● The task
In the listing below, count each line that contains "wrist". The reply is that count and nothing else.

● Recorded data
# # # # #

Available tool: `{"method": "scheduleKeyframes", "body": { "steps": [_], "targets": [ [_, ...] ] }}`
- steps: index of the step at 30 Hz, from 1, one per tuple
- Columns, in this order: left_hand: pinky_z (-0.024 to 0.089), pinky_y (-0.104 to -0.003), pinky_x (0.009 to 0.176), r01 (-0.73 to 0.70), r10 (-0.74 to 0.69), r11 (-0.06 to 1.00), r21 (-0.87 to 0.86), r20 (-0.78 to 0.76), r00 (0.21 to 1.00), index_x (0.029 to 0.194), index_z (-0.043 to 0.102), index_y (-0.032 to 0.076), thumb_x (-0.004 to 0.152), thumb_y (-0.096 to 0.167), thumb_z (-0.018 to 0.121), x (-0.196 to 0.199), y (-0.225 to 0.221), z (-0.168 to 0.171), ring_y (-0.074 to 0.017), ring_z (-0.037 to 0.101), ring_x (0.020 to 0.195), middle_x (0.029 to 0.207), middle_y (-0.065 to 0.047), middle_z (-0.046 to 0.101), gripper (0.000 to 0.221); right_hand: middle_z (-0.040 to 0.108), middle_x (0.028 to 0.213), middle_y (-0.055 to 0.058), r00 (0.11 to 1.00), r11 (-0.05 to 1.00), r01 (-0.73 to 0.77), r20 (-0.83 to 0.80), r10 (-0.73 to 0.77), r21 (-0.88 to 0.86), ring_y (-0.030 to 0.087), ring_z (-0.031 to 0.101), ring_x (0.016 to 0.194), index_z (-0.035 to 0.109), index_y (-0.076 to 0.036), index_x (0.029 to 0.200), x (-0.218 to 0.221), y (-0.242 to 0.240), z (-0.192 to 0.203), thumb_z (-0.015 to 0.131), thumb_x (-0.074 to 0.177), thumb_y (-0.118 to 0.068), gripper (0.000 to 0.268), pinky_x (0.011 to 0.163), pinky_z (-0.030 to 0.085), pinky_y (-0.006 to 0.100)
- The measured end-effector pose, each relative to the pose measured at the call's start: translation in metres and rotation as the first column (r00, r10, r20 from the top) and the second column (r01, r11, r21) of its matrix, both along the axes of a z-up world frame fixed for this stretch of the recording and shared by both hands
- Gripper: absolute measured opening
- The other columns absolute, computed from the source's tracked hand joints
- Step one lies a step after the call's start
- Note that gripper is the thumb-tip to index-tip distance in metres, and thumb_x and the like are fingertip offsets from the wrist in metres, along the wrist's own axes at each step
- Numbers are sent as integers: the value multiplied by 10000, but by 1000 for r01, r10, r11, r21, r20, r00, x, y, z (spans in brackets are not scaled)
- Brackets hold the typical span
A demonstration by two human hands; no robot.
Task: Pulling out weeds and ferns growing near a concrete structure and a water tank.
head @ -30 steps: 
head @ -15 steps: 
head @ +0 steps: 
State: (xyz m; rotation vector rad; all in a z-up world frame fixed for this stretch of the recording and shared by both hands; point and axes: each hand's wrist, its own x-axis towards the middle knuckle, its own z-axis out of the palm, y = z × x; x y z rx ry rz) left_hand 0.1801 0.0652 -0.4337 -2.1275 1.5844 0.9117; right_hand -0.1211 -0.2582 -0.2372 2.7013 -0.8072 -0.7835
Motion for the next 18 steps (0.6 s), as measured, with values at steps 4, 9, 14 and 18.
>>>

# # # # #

● Task result
2